Here is the add/coalesceObservers code associated with the widget internalization pattern.

observeReferencedCells creates an array of the referenced cell IDs. Then it finds the object referenced by each ID and adds an observer to it.

- (void) observeReferencedCells
    if ([self hasExpression])
        NSMutableArray * observers = [[self expression] coalesceObservers];

        int index;
        for (index = 0; index < [observers count]; index++) // Work OK for empty array?
            NSString * theToken =  [observers objectAtIndex:index];
            // iterate the document's widgets (a global variable)

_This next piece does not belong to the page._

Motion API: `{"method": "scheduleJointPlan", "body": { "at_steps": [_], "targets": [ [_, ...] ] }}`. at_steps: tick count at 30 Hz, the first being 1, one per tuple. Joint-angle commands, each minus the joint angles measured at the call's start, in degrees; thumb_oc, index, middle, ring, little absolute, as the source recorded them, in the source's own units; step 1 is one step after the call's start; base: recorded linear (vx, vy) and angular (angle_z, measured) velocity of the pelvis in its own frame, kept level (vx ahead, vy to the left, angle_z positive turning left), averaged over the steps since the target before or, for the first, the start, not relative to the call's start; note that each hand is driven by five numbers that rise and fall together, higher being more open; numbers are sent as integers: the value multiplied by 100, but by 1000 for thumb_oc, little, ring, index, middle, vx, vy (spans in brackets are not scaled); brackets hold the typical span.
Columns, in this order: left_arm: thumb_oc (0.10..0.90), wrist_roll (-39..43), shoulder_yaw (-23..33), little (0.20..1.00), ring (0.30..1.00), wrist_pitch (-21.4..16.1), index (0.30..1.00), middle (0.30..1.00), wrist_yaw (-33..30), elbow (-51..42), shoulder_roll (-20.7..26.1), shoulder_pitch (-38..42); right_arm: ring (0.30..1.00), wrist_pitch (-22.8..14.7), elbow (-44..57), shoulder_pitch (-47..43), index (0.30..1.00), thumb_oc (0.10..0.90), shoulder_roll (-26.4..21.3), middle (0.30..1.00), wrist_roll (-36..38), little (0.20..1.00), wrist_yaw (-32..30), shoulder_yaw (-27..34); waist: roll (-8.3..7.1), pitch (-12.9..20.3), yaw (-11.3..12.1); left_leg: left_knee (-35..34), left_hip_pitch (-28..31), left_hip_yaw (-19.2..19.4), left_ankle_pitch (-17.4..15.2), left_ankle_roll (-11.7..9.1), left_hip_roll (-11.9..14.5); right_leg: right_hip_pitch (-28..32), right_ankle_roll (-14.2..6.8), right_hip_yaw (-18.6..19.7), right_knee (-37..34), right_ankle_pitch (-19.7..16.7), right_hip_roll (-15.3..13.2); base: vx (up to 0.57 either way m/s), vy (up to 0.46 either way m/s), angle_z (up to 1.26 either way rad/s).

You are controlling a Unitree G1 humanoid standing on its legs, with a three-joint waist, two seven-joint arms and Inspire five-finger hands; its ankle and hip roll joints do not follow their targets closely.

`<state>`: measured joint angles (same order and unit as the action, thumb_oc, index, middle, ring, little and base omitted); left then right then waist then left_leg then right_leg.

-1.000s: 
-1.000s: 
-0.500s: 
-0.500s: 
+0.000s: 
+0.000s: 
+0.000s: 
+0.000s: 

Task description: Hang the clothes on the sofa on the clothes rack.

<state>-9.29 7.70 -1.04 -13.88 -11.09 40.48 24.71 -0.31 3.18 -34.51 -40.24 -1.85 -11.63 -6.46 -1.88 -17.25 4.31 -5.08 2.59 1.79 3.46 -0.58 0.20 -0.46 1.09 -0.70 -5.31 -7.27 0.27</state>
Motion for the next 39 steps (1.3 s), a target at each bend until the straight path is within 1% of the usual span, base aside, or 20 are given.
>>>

            PDQAbstractWidget *referencedCell = [self findWidgetWithID:theToken];
            [self addObserverToReferencedCell:(PDQAbstractWidget *)referencedCell];

coalesceObservers constructs the observer list, avoiding duplicates, by copying one instance of each cellRef token into coalescedObservers before adding notifications

- (NSMutableArray *) coalesceObservers
    NSMutableArray * theTokens = [self createTokensForExpression];
    NSMutableArray * coalescedObservers = [NSMutableArray array];

    int index = 0;
    while (index < [theTokens count])
        NSString * theToken = [theTokens objectAtIndex:index];

        if ([theToken tokenType] == eCellRefToken)
            [coalescedObservers addObject:theToken];
            // Remove all occurrences of theToken from theTokens.
            [theTokens removeObject:theToken];

    return coalescedObservers;

When theReferencedCell changes value addObserverToReferencedCell tells the dependent cell to handleVariableChanged by sending the NSNotificationCenter a changed message.

The NSNotificationCenter then sends the observer a PDQReferencedCellChanged message with an object reference to the cell that changed.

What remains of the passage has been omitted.